What the task requires = Count the lines below that hold "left". Give the number without comment.

Data block =
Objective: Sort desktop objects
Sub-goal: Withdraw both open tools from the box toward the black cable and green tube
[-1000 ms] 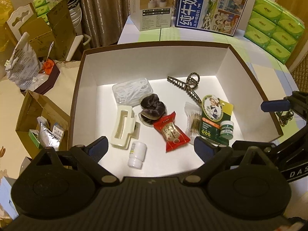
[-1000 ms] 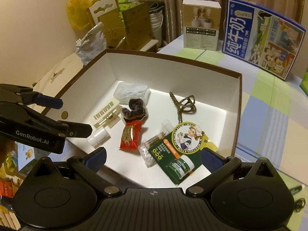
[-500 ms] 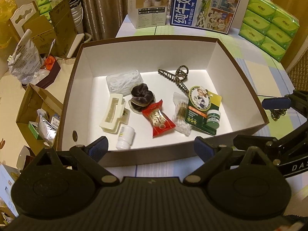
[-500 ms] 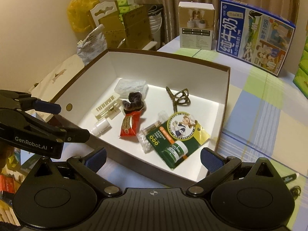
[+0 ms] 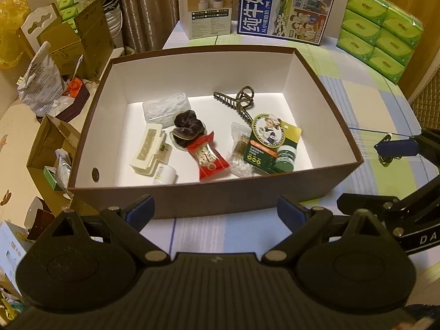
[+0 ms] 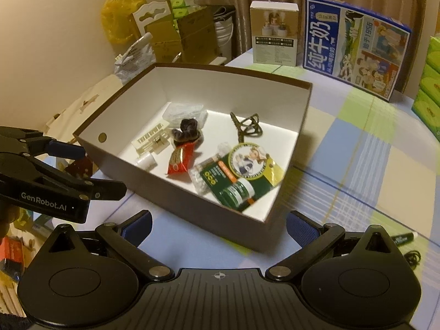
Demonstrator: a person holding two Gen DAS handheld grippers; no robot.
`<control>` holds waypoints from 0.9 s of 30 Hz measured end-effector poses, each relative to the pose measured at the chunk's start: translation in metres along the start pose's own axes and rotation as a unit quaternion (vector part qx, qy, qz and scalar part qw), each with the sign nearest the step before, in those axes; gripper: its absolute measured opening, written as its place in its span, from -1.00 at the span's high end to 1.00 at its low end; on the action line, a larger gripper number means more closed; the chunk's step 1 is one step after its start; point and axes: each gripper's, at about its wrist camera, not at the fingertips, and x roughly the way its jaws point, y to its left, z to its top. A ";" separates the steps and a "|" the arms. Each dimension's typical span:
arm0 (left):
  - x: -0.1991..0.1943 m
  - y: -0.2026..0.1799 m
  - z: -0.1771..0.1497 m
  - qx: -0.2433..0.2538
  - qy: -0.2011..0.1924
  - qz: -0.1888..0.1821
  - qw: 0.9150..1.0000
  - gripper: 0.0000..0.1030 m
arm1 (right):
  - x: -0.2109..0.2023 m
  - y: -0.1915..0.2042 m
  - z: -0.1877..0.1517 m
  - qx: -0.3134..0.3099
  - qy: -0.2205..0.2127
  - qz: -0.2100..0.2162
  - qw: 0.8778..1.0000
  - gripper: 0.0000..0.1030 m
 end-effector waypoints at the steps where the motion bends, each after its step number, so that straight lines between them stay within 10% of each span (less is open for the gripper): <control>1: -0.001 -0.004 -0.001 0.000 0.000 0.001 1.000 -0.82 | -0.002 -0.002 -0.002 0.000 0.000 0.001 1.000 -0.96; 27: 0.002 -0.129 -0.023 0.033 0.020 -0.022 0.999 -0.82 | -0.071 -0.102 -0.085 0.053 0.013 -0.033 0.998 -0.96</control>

Output for this task = 2